Mercy buckets! (that is, Thanks a bunch!)

Awesome – thanks.

Sure thing.

I recommend going through the whole channel (not at once of course…just as you can). It is quite enlightening (such as what E=MC[sup]2[/sup] really means, the true nature of mass and a bunch of other things…for instance did you know atoms weigh less than the sum of their parts?..was new to me till they explained why).

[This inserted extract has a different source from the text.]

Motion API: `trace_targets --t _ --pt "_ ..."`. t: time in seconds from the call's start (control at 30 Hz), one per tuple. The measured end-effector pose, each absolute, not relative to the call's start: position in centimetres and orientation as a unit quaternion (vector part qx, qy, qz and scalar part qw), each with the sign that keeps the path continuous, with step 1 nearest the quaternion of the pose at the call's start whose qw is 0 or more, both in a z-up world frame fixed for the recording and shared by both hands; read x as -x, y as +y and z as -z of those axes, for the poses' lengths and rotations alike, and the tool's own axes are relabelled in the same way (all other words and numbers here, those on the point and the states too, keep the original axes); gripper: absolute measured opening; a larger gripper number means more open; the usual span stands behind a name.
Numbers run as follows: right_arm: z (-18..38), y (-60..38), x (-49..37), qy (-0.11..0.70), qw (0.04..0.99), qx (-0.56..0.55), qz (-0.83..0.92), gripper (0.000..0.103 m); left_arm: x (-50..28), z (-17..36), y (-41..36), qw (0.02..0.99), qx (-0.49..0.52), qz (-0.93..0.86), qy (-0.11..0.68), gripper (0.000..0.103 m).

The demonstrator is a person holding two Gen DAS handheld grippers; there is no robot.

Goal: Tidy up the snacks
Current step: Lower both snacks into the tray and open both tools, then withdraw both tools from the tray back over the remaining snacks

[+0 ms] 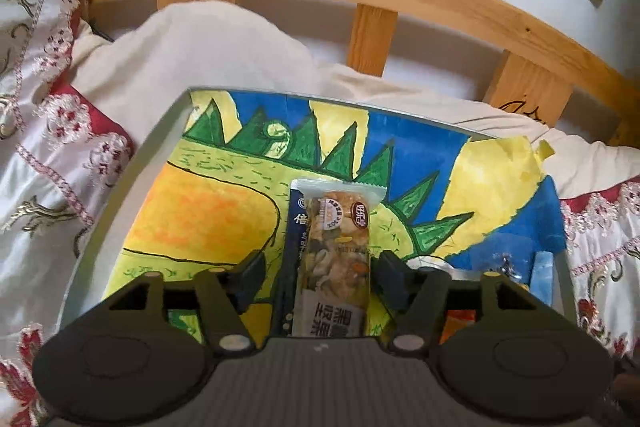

When done you will not be an expert but you’ll have about as good a grasp of the nature of the universe as one can without getting deep into the math of it all.

Plus it is just really, really interesting stuff.

Can or does EMF (Voltage)= C?

I say no because electrons have mass.

That question is as meaningful as asking how many kilograms tall you are. Voltage and speed are two different things. What you might be asking is how quickly changes in EMF can propagate, and the answer to that is in fact c, because the relevant particles there are not electrons, but photons.

And the OP’s misunderstanding might be due to some very bad public outreach produced by CERN a few years ago, which said that particles were accelerated up to the speed of light, and then, because they couldn’t get any faster, they started gaining mass instead. Which is just plain all kinds of wrong, and I don’t know how it ever got past anyone working at CERN, all of whom should have been able to recognize how wrong it was.

Wow. Thanks for the smack down.

I was asking if electricity travels at or less than the speed of light because electrons have mass.

sorry about poor wording.

Electricity does not equal electrons.

In an electrical current, the propagation of electrons through the wire is on the order if less than a millimeter per second. Yet “electricity” moves at speeds on the order of speed of light.

Imagine a tube full of balls of a little smaller diameter than the tube. You push on the ball at one end, and eventually the ball at the other end is pushed out a bit. The balls themselves moved very little, but the effect moved much faster.

The “effect” is in fact photons?

Yes. Each of the fundamental forces has a “force carrier”. All EMF interactions are done by photons. Well, virtual photons.